**Problem to solve:**
Transcribe, word for word and without additions, each line below from the one containing "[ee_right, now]" through the one containing "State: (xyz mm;", both ends included.

**Input data:**
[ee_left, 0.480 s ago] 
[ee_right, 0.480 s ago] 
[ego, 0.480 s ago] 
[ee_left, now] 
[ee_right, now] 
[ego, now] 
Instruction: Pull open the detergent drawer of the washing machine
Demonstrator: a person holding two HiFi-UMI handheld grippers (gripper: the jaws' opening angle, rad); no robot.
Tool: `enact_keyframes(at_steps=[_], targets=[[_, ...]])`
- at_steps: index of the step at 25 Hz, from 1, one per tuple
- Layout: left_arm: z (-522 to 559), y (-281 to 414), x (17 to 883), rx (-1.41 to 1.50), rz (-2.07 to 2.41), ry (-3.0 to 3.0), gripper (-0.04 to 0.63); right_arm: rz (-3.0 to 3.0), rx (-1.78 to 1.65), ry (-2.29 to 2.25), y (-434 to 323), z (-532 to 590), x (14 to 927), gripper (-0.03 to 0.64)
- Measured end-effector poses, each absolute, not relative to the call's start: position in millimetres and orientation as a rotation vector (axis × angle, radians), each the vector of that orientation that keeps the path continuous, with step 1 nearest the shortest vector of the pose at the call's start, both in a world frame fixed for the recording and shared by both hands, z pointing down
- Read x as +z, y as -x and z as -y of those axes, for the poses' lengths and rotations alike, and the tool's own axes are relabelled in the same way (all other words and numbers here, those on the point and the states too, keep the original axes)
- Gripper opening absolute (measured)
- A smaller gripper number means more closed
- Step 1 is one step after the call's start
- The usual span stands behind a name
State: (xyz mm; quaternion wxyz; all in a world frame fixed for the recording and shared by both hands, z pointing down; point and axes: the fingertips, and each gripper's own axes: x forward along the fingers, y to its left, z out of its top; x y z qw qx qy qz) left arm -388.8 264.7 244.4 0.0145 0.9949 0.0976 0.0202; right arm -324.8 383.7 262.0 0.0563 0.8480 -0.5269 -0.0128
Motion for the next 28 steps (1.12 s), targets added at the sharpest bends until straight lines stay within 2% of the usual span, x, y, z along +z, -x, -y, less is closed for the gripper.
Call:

**Written solution:**
[ee_right, now] 
[ego, now] 
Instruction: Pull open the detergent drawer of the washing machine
Demonstrator: a person holding two HiFi-UMI handheld grippers (gripper: the jaws' opening angle, rad); no robot.
Tool: `enact_keyframes(at_steps=[_], targets=[[_, ...]])`
- at_steps: index of the step at 25 Hz, from 1, one per tuple
- Layout: left_arm: z (-522 to 559), y (-281 to 414), x (17 to 883), rx (-1.41 to 1.50), rz (-2.07 to 2.41), ry (-3.0 to 3.0), gripper (-0.04 to 0.63); right_arm: rz (-3.0 to 3.0), rx (-1.78 to 1.65), ry (-2.29 to 2.25), y (-434 to 323), z (-532 to 590), x (14 to 927), gripper (-0.03 to 0.64)
- Measured end-effector poses, each absolute, not relative to the call's start: position in millimetres and orientation as a rotation vector (axis × angle, radians), each the vector of that orientation that keeps the path continuous, with step 1 nearest the shortest vector of the pose at the call's start, both in a world frame fixed for the recording and shared by both hands, z pointing down
- Read x as +z, y as -x and z as -y of those axes, for the poses' lengths and rotations alike, and the tool's own axes are relabelled in the same way (all other words and numbers here, those on the point and the states too, keep the original axes)
- Gripper opening absolute (measured)
- A smaller gripper number means more closed
- Step 1 is one step after the call's start
- The usual span stands behind a name
State: (xyz mm; quaternion wxyz; all in a world frame fixed for the recording and shared by both hands, z pointing down; point and axes: the fingertips, and each gripper's own axes: x forward along the fingers, y to its left, z out of its top; x y z qw qx qy qz) left arm -388.8 264.7 244.4 0.0145 0.9949 0.0976 0.0202; right arm -324.8 383.7 262.0 0.0563 0.8480 -0.5269 -0.0128

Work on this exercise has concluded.